### WHAT IS REQUIRED
Every entry must be transcribed without alteration.

Stored data entries:

╭──

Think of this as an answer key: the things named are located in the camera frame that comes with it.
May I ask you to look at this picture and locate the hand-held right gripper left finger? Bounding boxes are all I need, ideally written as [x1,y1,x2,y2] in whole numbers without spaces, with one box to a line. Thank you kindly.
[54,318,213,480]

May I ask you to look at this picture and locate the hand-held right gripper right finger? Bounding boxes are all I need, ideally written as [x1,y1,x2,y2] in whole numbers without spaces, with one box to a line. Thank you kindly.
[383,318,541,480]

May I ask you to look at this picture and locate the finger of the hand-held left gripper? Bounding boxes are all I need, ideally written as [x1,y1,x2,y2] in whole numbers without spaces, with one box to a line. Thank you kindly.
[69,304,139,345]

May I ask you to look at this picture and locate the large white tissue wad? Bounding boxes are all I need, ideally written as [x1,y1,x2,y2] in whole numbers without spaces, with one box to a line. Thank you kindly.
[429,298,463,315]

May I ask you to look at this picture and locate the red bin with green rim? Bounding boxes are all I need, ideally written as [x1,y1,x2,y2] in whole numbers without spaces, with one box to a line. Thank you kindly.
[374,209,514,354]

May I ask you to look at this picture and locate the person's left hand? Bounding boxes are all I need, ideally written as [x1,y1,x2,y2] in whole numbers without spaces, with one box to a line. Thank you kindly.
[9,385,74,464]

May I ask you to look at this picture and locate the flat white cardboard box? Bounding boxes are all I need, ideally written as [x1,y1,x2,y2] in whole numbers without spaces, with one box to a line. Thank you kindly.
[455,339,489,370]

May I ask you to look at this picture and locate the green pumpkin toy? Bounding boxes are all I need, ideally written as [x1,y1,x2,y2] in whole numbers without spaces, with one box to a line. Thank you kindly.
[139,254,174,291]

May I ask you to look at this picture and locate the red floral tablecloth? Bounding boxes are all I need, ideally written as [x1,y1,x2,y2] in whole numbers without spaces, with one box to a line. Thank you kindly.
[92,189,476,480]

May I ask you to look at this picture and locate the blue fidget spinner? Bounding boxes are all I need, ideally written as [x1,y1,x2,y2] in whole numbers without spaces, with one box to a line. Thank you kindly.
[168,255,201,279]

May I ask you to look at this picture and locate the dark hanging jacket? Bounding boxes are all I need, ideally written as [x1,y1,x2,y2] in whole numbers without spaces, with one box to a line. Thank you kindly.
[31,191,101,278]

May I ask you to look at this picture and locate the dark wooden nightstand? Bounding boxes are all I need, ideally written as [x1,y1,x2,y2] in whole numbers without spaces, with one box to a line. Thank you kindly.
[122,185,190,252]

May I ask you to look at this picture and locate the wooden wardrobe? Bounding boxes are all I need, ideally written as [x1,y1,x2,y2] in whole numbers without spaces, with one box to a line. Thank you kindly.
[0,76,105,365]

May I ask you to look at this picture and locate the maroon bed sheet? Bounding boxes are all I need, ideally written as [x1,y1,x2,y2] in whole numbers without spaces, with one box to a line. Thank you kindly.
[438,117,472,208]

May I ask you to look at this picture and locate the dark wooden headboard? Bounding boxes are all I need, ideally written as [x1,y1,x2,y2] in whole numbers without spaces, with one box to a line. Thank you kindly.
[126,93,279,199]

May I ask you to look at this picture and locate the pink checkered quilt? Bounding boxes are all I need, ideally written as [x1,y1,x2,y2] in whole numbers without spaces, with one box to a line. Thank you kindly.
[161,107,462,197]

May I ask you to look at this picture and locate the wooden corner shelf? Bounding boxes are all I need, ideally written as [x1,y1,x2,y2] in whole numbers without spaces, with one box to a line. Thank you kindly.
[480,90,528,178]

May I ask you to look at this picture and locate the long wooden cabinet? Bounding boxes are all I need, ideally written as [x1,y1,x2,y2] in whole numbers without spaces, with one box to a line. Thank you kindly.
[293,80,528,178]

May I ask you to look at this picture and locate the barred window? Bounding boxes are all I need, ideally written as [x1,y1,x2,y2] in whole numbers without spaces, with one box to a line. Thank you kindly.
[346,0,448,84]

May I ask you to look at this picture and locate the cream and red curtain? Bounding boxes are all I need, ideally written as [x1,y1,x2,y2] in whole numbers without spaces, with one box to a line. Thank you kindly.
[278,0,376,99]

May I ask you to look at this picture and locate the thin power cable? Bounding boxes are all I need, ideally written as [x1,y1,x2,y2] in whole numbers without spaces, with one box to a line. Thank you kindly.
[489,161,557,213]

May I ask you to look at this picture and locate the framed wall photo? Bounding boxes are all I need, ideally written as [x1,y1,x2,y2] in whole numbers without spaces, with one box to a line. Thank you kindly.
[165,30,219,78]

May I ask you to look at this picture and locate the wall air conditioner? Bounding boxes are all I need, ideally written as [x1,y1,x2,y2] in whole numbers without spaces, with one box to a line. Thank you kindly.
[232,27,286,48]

╰──

### ANSWER SECTION
Think of this as an answer key: the things named are located in the camera frame that comes with it.
May I ask you to look at this picture and locate the hand-held right gripper left finger? Bounding boxes are all I need, ideally written as [x1,y1,x2,y2] in whole numbers without spaces, with one box to a line. Thank you kindly.
[54,318,213,480]

May I ask you to look at this picture and locate the hand-held right gripper right finger? Bounding boxes are all I need, ideally written as [x1,y1,x2,y2] in whole numbers without spaces, with one box to a line. Thank you kindly.
[383,318,541,480]

May I ask you to look at this picture and locate the finger of the hand-held left gripper? Bounding boxes are all I need, ideally written as [x1,y1,x2,y2] in whole numbers without spaces, with one box to a line. Thank you kindly.
[69,304,139,345]

May I ask you to look at this picture and locate the large white tissue wad? Bounding boxes are all I need, ideally written as [x1,y1,x2,y2] in whole numbers without spaces, with one box to a line. Thank you kindly.
[429,298,463,315]

May I ask you to look at this picture and locate the red bin with green rim? Bounding boxes are all I need, ideally written as [x1,y1,x2,y2] in whole numbers without spaces, with one box to a line. Thank you kindly.
[374,209,514,354]

May I ask you to look at this picture and locate the person's left hand? Bounding boxes are all I need, ideally written as [x1,y1,x2,y2] in whole numbers without spaces, with one box to a line. Thank you kindly.
[9,385,74,464]

May I ask you to look at this picture and locate the flat white cardboard box? Bounding boxes are all I need, ideally written as [x1,y1,x2,y2] in whole numbers without spaces, with one box to a line. Thank you kindly.
[455,339,489,370]

May I ask you to look at this picture and locate the green pumpkin toy? Bounding boxes are all I need, ideally written as [x1,y1,x2,y2] in whole numbers without spaces, with one box to a line. Thank you kindly.
[139,254,174,291]

May I ask you to look at this picture and locate the red floral tablecloth? Bounding boxes are all I need, ideally written as [x1,y1,x2,y2] in whole numbers without spaces, with one box to a line. Thank you kindly.
[92,189,476,480]

May I ask you to look at this picture and locate the blue fidget spinner? Bounding boxes are all I need, ideally written as [x1,y1,x2,y2] in whole numbers without spaces, with one box to a line. Thank you kindly.
[168,255,201,279]

May I ask you to look at this picture and locate the dark hanging jacket? Bounding boxes are all I need, ideally written as [x1,y1,x2,y2] in whole numbers without spaces, with one box to a line. Thank you kindly.
[31,191,101,278]

May I ask you to look at this picture and locate the dark wooden nightstand? Bounding boxes are all I need, ideally written as [x1,y1,x2,y2] in whole numbers without spaces, with one box to a line. Thank you kindly.
[122,185,190,252]

May I ask you to look at this picture and locate the wooden wardrobe? Bounding boxes are all I need, ideally written as [x1,y1,x2,y2] in whole numbers without spaces, with one box to a line. Thank you kindly.
[0,76,105,365]

May I ask you to look at this picture and locate the maroon bed sheet? Bounding boxes are all I need, ideally written as [x1,y1,x2,y2] in whole numbers without spaces, with one box to a line. Thank you kindly.
[438,117,472,208]

May I ask you to look at this picture and locate the dark wooden headboard? Bounding boxes are all I need, ideally written as [x1,y1,x2,y2] in whole numbers without spaces, with one box to a line. Thank you kindly.
[126,93,279,199]

May I ask you to look at this picture and locate the pink checkered quilt? Bounding boxes are all I need, ideally written as [x1,y1,x2,y2] in whole numbers without spaces, with one box to a line. Thank you kindly.
[161,107,462,197]

May I ask you to look at this picture and locate the wooden corner shelf? Bounding boxes are all I need, ideally written as [x1,y1,x2,y2] in whole numbers without spaces, with one box to a line. Thank you kindly.
[480,90,528,178]

May I ask you to look at this picture and locate the long wooden cabinet? Bounding boxes are all I need, ideally written as [x1,y1,x2,y2] in whole numbers without spaces, with one box to a line. Thank you kindly.
[293,80,528,178]

May I ask you to look at this picture and locate the barred window? Bounding boxes are all I need, ideally written as [x1,y1,x2,y2] in whole numbers without spaces, with one box to a line. Thank you kindly.
[346,0,448,84]

May I ask you to look at this picture and locate the cream and red curtain? Bounding boxes are all I need, ideally written as [x1,y1,x2,y2] in whole numbers without spaces, with one box to a line. Thank you kindly.
[278,0,376,99]

May I ask you to look at this picture and locate the thin power cable? Bounding boxes are all I need, ideally written as [x1,y1,x2,y2] in whole numbers without spaces, with one box to a line. Thank you kindly.
[489,161,557,213]

May I ask you to look at this picture and locate the framed wall photo? Bounding boxes are all I need, ideally written as [x1,y1,x2,y2] in whole numbers without spaces, with one box to a line. Thank you kindly.
[165,30,219,78]

May I ask you to look at this picture and locate the wall air conditioner? Bounding boxes are all I need, ideally written as [x1,y1,x2,y2] in whole numbers without spaces, with one box to a line. Thank you kindly.
[232,27,286,48]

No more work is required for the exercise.